Genadi erzählte viel über das Leben am Baikal. Früher war er jagen - als ich Frage, welche Tiere, antwortet er in dieser Reihenfolge: "Bären, Elche und Zobel". Heute lebe man von Fisch aus dem See. Eier liefern die sieben Hühner, es gibt auch einen Hahn, einen "besonders schönen", so Genadis Frau Galina. Gemüse erntet die beiden im Garten, im Wald gibt es Beeren - im Kellern lagerten Genadi und Galina 50 Liter Marmelade! Die Dorfläden braucht man nur für "Salz, Streichhölzer und Zucker", meinte Genadi. 

Im Gegensatz zum sonstigen Russland herrscht am Baikal nicht allein das Christentum vor. An allen Straßen gibt es regelmässig alte Schmanensteine. Genadi musste auf Galinas Anweisung mindestens eine Münze aus dem Fenster werfen, damit die Fahrt weiter glücklich verlief. Vor unserer Weiterreise nach Ulan Ude mussten wir ausserdem nach altem russischen Brauch drei Minuten ruhig über die Reise nachdenken - auch wenn wir dadurch fast den Bus verpasst hätten. Brauch ist Brauch. 

Ulan Ude liegt im Süden, an der Transsib. Hier leben die Buriaten, eine mongolische Minderheit. Nicht weit von der Stadt ist das religiöse Zentrum des Völkchens, eine Datsan (Kloster). Im Bus trafen wir einen Lama, er erzählte uns auf Englisch über die 500 Schüler des Klosters, über ihre Leidenschaft für Fußball, die Webseite der Datsan und das schlechte Karma in Russland. 

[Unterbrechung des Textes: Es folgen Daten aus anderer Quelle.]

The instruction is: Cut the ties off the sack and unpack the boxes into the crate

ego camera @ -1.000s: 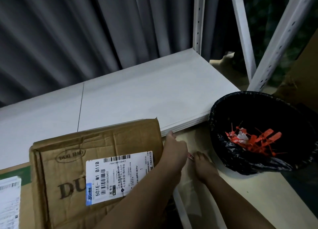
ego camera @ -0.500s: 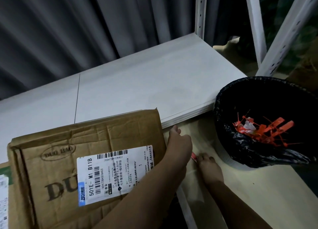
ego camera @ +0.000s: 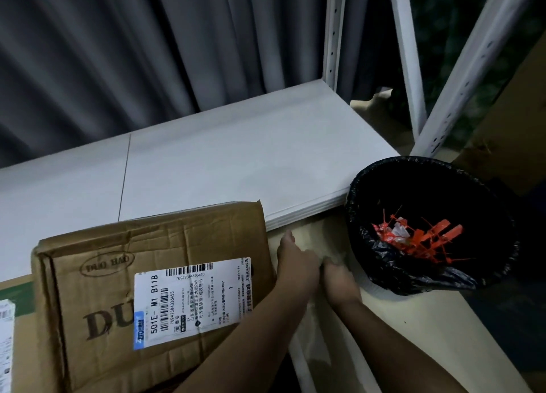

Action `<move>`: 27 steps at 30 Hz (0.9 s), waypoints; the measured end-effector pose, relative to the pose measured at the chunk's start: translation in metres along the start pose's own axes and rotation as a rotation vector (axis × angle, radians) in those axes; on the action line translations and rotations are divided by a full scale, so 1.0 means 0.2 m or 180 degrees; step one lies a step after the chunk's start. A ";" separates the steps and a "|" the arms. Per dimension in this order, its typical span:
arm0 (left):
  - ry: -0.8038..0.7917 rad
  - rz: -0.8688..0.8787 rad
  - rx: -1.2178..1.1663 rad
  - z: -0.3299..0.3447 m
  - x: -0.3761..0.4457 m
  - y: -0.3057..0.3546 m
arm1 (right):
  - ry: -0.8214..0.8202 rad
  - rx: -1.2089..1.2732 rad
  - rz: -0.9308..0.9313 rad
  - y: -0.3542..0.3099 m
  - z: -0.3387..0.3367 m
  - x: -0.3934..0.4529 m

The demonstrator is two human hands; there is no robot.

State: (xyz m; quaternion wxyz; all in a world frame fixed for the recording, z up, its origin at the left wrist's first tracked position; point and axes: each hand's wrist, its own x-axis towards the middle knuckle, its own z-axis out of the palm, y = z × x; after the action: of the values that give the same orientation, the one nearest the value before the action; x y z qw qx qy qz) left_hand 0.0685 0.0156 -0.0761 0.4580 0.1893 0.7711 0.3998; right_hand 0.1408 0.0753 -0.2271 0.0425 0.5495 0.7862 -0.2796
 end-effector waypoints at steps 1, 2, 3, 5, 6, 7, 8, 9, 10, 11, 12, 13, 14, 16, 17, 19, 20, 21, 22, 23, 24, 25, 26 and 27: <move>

Inzwischen sind wir in Irkutsk, im Gegensatz zum recht grauen Ulan Ude eine angenehme, grüne, lebhafte Stadt. Es gibt sogar eine Fußgängerzone, in der ein Hippie zu russischen Liedern Gitarre spielt - gleichzeitig balanciert er mit einem Brett auf einer Holzrolle und klopft mit den Füssen zwei Trommeln ... 

Ab morgen bin ich wieder in Moskau, ich muss leider fliegen, da meine Registrierung ausläuft. 

P.S.: in Russland gibt es einen Aberglauben. Auf allen Straßenbahn- und Busfahrscheinen steht eine sechsstellige Ziffer. Wenn die Quersumme ersten drei Ziffern mit der Quersumme der letzten drei Ziffern übereinstimmt, handelt es sich um einen Glücksfahrschein. 783990 ist also ein Glücksfahrschein (7+8+3 ist gleich 9+9+0). 123004 ist kein Glücksfahrschein (1+2+3 ist nicht 4+0+0). Die Frage ist: wie hoch ist die Wahrscheinlichkeit, einen Glücksfahrschein zu kaufen? (Es ist davon auszugehen, dass die Ziffern auf den Fahrscheinen gleichverteilt sind.)